Por: Jean Maninat
Si algún arqueólogo político del futuro, en su oficio de desentrañar el pasado para entender el presente (según el lugar común de la historiografía), se topara, en sus pesquisas, con la caja negra que guarda los secretos de la entrega de la democracia venezolana, se daría de bruces con la más exótica de las razones para cualquier investigador submarino de accidentes históricos: «autosuicidio».
Hurgaría en las grabaciones de voz de los pilotos de la nave siniestrada -es de rigor- trataría de identificar sus rangos, sus responsabilidades, su destreza a la hora de anticipar el siniestro, su disposición de seguir los protocolos de cómo evitar lo que estaba palpitando en los instrumentos de navegación que les orientaban el viaje.
Descubriría, por ejemplo, que la elite, los capitanes de la nave estrellada y sus ayudantes, se maravillaban con el magneto que los atraía hacia el centro de su propia destrucción, pensando que al fin acabarían con la alternancia democrática que les alejaba del control absoluto del aparato. Se imaginaría que se congregaban hipnotizados a admirar el puntito verde que hacía bip en la pantalla, mientras el aparato inclinaba la nariz vertiginosamente con destino a tierra.
(Hay que salir de estos partidos políticos, acabar con su dirigencia, esta democracia es un fraude, mejor un militar cuatrisoleado que los políticos que no arriman una al mingo. Una cachucha, eso, y arreglamos este cuento, no juegue. Se escucharía dificultosamente, entre estática, cortes de sonido, aplausos, choques de palmas, y lo que asemeja a un brindis con vasos de cartón).

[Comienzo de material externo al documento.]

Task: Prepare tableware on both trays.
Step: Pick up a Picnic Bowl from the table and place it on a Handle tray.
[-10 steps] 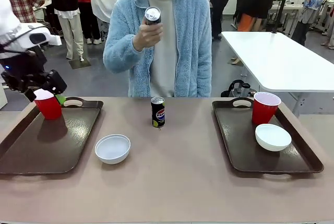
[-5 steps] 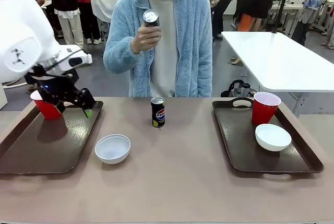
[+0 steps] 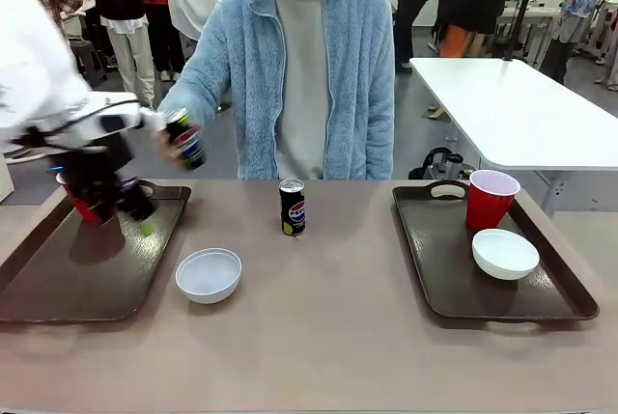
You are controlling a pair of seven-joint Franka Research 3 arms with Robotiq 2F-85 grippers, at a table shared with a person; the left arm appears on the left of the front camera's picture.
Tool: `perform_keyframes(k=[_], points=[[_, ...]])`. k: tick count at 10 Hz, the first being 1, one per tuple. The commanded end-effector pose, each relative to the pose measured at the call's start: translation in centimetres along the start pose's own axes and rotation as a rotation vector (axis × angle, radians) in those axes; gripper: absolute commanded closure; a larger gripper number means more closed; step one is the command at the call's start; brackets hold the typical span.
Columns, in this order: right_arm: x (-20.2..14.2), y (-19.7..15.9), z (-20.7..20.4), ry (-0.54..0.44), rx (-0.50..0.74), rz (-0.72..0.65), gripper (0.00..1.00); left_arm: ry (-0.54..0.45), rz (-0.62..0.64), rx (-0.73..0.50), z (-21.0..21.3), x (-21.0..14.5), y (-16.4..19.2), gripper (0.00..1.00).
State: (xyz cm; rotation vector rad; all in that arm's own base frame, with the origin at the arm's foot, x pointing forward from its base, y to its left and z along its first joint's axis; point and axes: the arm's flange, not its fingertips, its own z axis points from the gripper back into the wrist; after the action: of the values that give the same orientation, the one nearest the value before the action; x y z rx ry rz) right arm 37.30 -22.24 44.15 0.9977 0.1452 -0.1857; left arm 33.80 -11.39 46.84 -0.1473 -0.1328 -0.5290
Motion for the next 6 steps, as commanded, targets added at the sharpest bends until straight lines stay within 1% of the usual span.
perform_keyframes(k=[1, 2, 3, 5, 6], points=[[0.0, 0.0, -0.2, -0.006, 0.006, 0.002, 0.0, 0.057, -0.098, -0.046, 6.1, -8.9, 0.4, 0.0], [0.0, 0.0, -0.2, -0.006, 0.006, 0.002, 0.0, 0.054, -0.092, -0.056, 5.4, -8.9, 0.5, 0.0], [0.0, 0.0, -0.2, -0.006, 0.006, 0.002, 0.0, 0.062, -0.079, -0.072, 6.1, -9.1, 0.8, 0.0], [0.0, 0.0, -0.2, -0.006, 0.006, 0.002, 0.0, 0.034, -0.047, -0.092, 5.4, -8.4, 1.8, 0.0], [0.0, 0.0, -0.2, -0.006, 0.006, 0.002, 0.0, 0.037, -0.033, -0.092, 5.9, -8.5, 1.9, 0.0]])
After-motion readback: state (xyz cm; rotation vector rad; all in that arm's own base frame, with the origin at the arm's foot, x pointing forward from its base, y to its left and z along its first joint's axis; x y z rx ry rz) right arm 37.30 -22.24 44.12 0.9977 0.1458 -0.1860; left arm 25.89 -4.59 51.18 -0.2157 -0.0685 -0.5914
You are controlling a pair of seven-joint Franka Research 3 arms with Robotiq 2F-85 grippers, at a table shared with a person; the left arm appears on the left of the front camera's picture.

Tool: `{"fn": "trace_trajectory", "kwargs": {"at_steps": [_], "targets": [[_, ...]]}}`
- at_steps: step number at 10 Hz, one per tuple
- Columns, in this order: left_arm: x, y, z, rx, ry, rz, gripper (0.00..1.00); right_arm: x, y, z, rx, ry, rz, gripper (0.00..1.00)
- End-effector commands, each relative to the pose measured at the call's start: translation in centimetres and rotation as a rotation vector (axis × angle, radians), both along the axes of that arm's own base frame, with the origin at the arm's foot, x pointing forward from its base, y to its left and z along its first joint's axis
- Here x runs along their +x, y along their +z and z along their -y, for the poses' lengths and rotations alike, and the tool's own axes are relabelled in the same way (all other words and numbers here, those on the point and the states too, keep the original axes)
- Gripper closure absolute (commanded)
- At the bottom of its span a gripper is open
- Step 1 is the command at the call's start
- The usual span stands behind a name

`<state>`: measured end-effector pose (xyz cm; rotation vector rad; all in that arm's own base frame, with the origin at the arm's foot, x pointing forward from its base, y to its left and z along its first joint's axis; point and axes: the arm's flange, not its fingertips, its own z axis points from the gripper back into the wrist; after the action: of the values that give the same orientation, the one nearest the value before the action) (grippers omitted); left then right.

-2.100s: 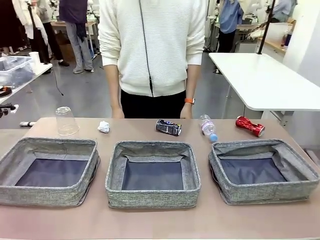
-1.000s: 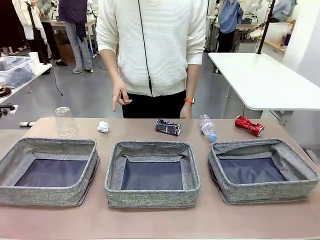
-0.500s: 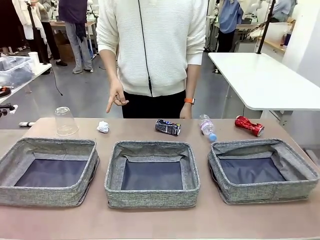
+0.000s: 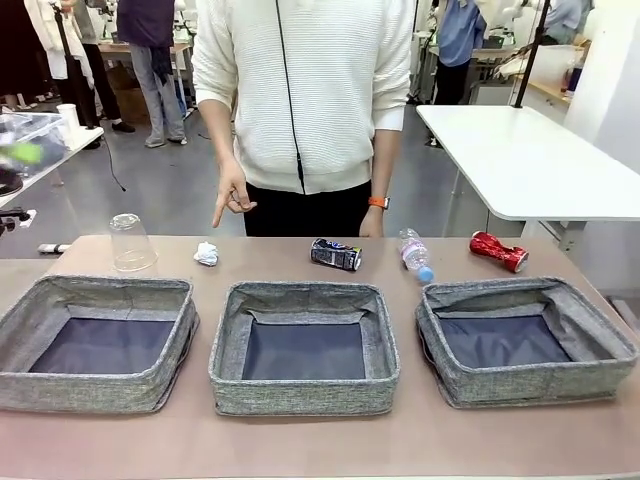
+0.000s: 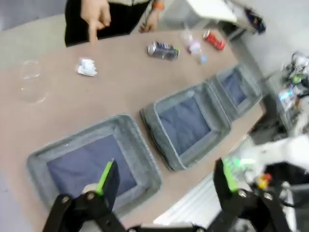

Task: Sort the waste into the appropriate baskets.
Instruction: Pick up the waste item pointed out by the person.

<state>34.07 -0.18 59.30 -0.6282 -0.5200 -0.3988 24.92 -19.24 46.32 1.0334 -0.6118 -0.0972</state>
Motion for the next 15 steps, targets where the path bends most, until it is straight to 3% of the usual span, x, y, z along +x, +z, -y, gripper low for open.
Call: {"fn": "trace_trajectory", "kwargs": {"at_steps": [1, 2, 3, 4, 5, 7, 8, 9, 11, 13, 15], "targets": [[8.1, -1.4, 5.2, 0.157, -0.116, -0.14, 0.0, 0.3, 0.2, 0.1, 0.007, 0.006, 0.036, 0.0], [11.1, -3.6, 8.4, 0.3, -0.06, -0.162, 0.0, 0.3, 0.2, 0.1, 0.007, 0.006, 0.036, 0.0], [12.8, -5.8, 10.4, 0.322, -0.066, -0.178, 0.0, 0.3, 0.2, 0.1, 0.007, 0.006, 0.036, 0.0], [13.7, -7.2, 11.0, 0.335, 0.002, -0.13, 0.0, 0.3, 0.2, 0.1, 0.007, 0.006, 0.036, 0.0], [10.0, -5.3, 12.7, 0.264, -0.096, -0.126, 0.0, 0.3, 0.2, 0.1, 0.007, 0.006, 0.036, 0.0], [10.0, -5.3, 12.7, 0.264, -0.096, -0.126, 0.0, 0.3, 0.2, 0.1, 0.007, 0.006, 0.036, 0.0], [12.7, -7.9, 13.2, 0.3, -0.082, -0.132, 0.0, 0.3, 0.2, 0.1, 0.007, 0.006, 0.036, 0.0], [17.3, -8.9, 13.8, 0.341, 0.029, -0.253, 0.0, 0.3, 0.2, 0.1, 0.007, 0.006, 0.036, 0.0], [25.7, -12.0, 13.8, 0.371, 0.23, -0.322, 0.0, 0.3, 0.2, 0.1, 0.007, 0.006, 0.036, 0.0], [30.2, -15.7, 13.4, 0.417, 0.298, -0.34, 0.0, 0.3, 0.2, 0.1, 0.007, 0.006, 0.036, 0.0], [31.9, -19.5, 12.2, 0.452, 0.369, -0.393, 0.0, 0.3, 0.2, 0.1, 0.007, 0.006, 0.036, 0.0]]}}
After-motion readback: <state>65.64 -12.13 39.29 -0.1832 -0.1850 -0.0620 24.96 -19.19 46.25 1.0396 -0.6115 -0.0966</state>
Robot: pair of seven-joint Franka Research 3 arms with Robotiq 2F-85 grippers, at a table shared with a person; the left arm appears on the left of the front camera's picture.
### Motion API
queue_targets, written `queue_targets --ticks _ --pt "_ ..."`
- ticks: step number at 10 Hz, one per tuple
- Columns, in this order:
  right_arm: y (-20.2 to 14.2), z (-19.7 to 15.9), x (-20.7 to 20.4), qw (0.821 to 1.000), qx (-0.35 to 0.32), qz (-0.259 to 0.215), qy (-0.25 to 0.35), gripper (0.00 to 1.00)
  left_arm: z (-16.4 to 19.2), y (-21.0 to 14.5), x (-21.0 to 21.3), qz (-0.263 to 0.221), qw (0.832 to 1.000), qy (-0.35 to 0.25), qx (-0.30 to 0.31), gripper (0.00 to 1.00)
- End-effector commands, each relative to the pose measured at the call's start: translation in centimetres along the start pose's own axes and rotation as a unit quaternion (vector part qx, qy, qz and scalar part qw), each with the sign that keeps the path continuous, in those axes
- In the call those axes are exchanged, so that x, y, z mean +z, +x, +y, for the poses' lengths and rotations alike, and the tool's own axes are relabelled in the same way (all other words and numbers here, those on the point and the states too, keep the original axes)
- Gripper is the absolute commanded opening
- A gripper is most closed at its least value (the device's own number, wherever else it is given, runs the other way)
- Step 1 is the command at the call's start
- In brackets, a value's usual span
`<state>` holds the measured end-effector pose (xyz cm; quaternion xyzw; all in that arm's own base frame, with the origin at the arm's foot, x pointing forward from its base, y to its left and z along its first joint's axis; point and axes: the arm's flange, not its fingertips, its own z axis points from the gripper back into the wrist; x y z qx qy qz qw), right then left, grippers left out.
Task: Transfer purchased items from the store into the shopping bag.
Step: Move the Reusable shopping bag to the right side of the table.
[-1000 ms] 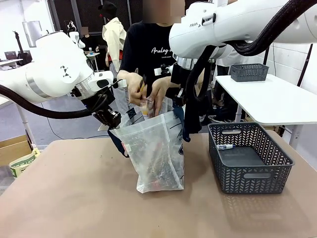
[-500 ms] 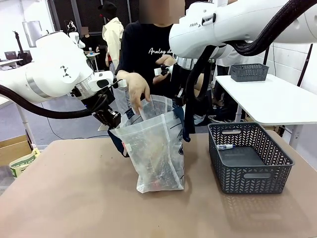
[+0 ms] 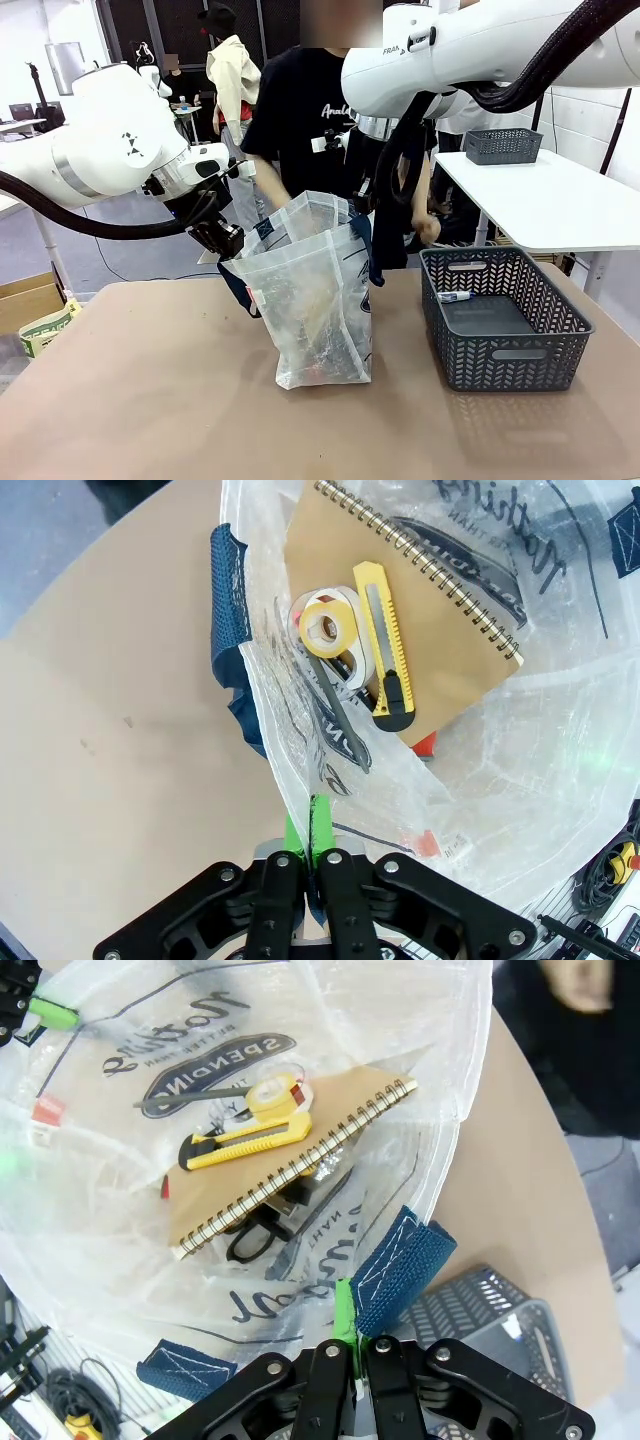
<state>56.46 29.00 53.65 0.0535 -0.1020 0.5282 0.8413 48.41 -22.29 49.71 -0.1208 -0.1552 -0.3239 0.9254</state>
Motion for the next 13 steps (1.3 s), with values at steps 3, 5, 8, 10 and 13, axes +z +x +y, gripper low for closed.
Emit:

La caja negra develaría el incesante empeñó de la tripulación -y el de los pasajeros- por denigrar del viaje, entre sacudidas y anuncios de ajustarse los cinturones de seguridad, que los llevaría a buen puerto en medio de las tribulaciones de quien asume el riesgo de viajar hacia un lugar medianamente promisorio. Entre los restos del fuselaje, se encontrarían señales de amotinamiento: cabos de cigarrillo, asientos rasgados, puertas de baño sacadas de su quicio, armas blancas, botellas vacías y una mascota asfixiada dentro de un maletín de mano.
Pero a fuerza de darle vueltas al asunto -como a un cubo de Kubrick- nuestro detective del futuro descubriría que quienes luego exigieron, airados, respuestas sobre el siniestro, eran los mismos que lo habían causado, incitando al pasaje a amotinarse, mandando señales confusas desde la torre de control, aupando a quienes a la fuerza tomaron control de la aerolínea, mientras saludaban con entusiasmo la llegada del nuevo comandante a la empresa.
Observaría sus fotos en unos vetustos archivos electrónicos de prensa, se fijaría en sus rostros desencajados, escucharía el ímpetu de sus declaraciones, sus llamados -una vez más- al todo por el todo, a no perder tiempo en remilgos democráticos; señalando, indiciando, haciendo juicios sumarios, descabezando reputaciones desde un exilio no solo territorial, sino también moral. Algo perplejo llegaría a exclamar: ¡What the fu…! Y retornaría la caja negra a un estante coronado con el rótulo: Autosuicidios.